Employers are also raising the costs for covering family members on their workers’ policies. The ACA defines affordability of employer-sponsored coverage as costing no more than 9.5% of a worker’s income. But this is the cost of coverage for the individual employee only, not his or her dependents. Companies can get around the law by either raising costs for family coverage, or by dropping coverage for family members altogether.
According to Mercer, a benefits consulting unit of Marsh & McLennan Cos., about 6% of employers presently ban coverage for spouses who can get it elsewhere. Last August, United Parcel Service announced that it was barring spouses from its nonunion health plan if they could get coverage at their own jobs. It is estimated the move affects about half of the 33,000 spouses of white-collar employees at UPS.
Companies are also radically restructuring their health care plans in advance of Obamacare’s “Cadillac” tax. Beginning in 2018, companies with health plans that have total costs of more than an annual limit of $10,200 for an individual and $27,500 for a family will pay a 40% levy on the amount exceeding these limits. White House officials say that the tax is aimed at making employers and workers more “cost-conscious.” In other words, it is deliberately designed to get more companies to adopt high-deductible plans that discourage people from seeking medical treatment due to cost, thereby rationing care.
A survey by the International Foundation of Employees Benefits Plans (IFEB) released in August found that 16.8% of those businesses responding had already begun to restructure their health plans to avoid the “Cadillac” tax, and 40% were considering such action. A survey of Fortune 1000 companies by benefits consulting firm Towers Watson found that 60% of these major companies, employing about 20 million workers, said the impending tax was already having a “moderate” or “significant” influence on decisions regarding benefits for 2014 and 2015.
While employers have been shifting health care costs onto their workforces since at least the late 1980s, the Affordable Care Act is providing the framework and impetus for making even more dramatic changes. The main methods employed are increasing employees’ share of premium costs, and increasing deductibles and other cost-sharing mechanisms.

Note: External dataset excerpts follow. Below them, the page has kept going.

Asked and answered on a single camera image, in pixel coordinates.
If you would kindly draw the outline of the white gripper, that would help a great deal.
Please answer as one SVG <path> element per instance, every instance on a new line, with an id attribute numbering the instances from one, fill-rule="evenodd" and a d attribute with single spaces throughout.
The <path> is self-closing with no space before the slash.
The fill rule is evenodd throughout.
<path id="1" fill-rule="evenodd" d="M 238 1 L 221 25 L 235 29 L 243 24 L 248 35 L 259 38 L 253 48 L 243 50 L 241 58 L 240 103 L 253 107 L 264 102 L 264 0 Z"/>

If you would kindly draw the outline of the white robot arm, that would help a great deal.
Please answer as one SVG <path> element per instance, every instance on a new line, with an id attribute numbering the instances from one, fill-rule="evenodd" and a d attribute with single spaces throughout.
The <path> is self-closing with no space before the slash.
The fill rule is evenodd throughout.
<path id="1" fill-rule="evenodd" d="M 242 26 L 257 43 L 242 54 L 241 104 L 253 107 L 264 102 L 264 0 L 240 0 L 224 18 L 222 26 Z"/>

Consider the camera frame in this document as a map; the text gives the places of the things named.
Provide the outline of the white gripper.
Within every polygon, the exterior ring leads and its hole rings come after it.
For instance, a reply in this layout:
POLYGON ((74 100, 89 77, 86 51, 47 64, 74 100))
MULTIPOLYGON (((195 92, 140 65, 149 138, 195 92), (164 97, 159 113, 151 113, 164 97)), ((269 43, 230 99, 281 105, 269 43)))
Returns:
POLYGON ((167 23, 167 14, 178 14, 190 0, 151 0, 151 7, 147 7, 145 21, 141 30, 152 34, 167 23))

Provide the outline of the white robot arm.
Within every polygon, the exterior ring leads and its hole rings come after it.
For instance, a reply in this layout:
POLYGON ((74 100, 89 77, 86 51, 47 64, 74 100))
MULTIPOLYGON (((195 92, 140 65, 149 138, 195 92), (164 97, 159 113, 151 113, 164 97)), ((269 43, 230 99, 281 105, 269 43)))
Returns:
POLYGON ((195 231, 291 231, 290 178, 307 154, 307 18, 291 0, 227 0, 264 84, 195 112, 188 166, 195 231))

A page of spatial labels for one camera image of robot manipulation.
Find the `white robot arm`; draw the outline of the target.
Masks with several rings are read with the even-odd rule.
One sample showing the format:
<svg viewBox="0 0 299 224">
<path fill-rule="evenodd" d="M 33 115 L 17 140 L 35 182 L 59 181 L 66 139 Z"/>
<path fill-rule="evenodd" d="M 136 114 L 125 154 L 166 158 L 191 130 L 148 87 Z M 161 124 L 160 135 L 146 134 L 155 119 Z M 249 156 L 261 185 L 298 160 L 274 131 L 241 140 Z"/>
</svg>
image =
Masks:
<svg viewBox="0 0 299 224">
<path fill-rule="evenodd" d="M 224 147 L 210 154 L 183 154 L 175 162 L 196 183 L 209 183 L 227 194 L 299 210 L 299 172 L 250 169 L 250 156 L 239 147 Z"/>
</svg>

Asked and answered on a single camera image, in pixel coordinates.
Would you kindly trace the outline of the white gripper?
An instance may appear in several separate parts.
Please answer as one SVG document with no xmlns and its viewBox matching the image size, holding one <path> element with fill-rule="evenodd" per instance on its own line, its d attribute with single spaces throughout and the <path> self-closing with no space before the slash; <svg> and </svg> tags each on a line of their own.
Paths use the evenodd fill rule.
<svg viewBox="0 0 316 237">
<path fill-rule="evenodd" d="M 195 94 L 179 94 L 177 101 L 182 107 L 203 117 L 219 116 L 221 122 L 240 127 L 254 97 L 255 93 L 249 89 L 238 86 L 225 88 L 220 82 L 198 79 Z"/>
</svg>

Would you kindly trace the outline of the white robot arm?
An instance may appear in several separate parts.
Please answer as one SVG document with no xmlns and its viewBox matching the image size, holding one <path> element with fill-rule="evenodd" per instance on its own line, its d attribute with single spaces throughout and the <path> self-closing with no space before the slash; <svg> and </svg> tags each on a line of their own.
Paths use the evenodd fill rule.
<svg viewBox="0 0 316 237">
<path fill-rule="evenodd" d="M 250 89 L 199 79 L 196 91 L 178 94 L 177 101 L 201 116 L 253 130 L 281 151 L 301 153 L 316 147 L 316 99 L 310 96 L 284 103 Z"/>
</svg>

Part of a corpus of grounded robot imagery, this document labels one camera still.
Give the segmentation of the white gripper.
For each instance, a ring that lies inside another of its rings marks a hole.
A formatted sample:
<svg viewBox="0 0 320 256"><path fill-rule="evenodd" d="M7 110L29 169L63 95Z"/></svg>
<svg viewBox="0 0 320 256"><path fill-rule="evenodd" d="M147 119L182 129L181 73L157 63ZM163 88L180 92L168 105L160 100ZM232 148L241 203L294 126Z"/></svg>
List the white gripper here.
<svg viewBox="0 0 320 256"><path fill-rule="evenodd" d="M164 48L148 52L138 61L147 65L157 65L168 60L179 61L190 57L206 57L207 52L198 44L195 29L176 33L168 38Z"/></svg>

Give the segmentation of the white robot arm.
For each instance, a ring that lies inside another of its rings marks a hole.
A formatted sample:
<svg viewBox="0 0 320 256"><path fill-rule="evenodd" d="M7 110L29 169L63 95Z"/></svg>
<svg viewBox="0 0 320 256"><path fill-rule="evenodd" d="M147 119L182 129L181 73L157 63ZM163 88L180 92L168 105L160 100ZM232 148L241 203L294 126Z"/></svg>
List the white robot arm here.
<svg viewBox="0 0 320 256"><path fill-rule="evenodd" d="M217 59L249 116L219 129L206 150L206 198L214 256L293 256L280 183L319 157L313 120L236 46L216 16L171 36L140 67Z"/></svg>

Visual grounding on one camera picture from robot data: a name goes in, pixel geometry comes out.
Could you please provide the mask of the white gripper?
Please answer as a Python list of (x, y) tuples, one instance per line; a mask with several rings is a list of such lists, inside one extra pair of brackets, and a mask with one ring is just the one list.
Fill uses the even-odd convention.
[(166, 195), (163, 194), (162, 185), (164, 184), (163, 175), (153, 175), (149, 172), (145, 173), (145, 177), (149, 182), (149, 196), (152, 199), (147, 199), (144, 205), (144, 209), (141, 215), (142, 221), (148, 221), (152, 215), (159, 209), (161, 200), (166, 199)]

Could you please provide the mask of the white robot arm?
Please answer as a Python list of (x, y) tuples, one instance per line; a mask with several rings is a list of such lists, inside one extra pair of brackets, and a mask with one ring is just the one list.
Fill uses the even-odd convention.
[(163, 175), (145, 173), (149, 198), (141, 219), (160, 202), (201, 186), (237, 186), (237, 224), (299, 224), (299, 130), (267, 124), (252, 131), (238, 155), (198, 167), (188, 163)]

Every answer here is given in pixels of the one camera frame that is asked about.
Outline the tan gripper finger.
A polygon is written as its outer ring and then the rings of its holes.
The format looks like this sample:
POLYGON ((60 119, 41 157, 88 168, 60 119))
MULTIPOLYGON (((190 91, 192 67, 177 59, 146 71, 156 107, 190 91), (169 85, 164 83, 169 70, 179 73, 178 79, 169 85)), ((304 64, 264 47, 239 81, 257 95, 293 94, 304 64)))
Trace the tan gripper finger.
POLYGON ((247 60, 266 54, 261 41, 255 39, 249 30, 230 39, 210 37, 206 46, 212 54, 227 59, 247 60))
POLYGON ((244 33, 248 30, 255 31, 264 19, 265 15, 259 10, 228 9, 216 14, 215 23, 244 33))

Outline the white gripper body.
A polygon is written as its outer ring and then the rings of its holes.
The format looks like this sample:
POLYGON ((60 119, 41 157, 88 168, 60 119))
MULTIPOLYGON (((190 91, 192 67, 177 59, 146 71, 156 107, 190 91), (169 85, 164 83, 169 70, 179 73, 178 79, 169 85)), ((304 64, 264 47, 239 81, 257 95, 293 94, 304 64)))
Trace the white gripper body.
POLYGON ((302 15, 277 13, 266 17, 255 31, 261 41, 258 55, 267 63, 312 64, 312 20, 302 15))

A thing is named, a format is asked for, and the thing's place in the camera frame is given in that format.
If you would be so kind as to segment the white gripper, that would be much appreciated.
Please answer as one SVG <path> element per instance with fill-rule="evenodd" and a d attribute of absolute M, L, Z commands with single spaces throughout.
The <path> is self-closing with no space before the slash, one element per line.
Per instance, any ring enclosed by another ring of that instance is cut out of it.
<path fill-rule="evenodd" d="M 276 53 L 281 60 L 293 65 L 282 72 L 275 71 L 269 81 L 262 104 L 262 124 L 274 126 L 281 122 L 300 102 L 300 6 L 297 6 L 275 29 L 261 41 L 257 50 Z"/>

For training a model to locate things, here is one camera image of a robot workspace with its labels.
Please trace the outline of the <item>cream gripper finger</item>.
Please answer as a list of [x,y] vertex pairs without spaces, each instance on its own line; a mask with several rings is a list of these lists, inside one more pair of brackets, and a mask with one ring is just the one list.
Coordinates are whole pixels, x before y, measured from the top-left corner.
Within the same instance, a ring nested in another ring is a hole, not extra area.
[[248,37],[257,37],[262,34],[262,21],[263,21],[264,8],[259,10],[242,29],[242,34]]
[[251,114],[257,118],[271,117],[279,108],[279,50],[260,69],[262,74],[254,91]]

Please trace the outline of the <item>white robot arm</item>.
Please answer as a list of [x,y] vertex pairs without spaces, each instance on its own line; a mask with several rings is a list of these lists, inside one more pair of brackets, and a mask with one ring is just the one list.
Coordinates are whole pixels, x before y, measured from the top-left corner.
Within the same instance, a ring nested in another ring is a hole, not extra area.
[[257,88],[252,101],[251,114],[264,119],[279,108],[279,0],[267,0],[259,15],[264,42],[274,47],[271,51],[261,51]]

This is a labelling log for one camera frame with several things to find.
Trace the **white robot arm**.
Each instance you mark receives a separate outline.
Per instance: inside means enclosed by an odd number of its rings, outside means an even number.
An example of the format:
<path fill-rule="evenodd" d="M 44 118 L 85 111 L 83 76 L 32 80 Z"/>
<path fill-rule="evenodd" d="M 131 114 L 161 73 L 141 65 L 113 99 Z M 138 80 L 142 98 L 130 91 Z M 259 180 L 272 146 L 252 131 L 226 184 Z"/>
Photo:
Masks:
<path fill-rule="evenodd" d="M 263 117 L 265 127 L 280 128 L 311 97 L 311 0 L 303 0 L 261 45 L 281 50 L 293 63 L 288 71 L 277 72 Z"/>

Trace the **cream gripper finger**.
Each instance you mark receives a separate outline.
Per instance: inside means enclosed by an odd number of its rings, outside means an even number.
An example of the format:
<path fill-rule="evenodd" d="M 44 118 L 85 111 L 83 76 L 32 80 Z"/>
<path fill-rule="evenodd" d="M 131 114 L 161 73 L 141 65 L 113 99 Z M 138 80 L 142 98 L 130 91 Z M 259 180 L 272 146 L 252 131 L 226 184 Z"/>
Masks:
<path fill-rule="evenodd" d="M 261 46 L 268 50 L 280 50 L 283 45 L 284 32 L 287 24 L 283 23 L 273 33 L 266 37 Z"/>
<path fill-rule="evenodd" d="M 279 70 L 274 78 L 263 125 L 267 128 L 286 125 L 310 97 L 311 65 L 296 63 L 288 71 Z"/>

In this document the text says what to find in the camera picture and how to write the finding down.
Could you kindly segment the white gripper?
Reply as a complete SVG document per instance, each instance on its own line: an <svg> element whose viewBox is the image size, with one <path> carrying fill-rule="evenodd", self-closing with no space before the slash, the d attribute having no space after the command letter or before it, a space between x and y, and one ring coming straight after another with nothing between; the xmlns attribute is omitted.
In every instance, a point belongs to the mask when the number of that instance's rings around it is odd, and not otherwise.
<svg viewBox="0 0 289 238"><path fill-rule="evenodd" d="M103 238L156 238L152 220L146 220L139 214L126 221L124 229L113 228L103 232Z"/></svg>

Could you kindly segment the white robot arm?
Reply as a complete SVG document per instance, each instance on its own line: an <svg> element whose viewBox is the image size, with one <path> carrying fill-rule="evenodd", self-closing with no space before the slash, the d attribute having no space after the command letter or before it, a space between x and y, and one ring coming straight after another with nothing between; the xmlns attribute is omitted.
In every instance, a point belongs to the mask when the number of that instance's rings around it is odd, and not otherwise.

The Wall Street Journal reports that Gannett Co., owners of more than 80 newspapers and 23 television stations, has replaced its two family plans at the Indianapolis Star with a single high-deductible plan that requires workers to pay the first $3,000 of medical costs each year. Those with individual plans are responsible for the first $1,500 of costs. Trucking company Ryder System Inc. has also replaced one of its two insurance options with a high-deductible plan, and hiked the cost of the remaining option.
President Obama’s top economic adviser, Jason Furman, commented cynically to NBC News, “There’s nothing in the law that tells you you need to raise copayments or deductibles.” But there is nothing in the law that stops companies from raising the costs that workers must bear for health insurance, all the while receiving reduced benefits and inferior medical care.
These radical shifts in the way employer-sponsored health care is being delivered are another indication of the regressive character of the Affordable Care Act. Touted as a plan that would promote “affordable,” “near universal” health care, in reality, the legislation is tailored to the profit interests of employers and the health care industry, while reducing and rationing care for the vast majority of workers and their families.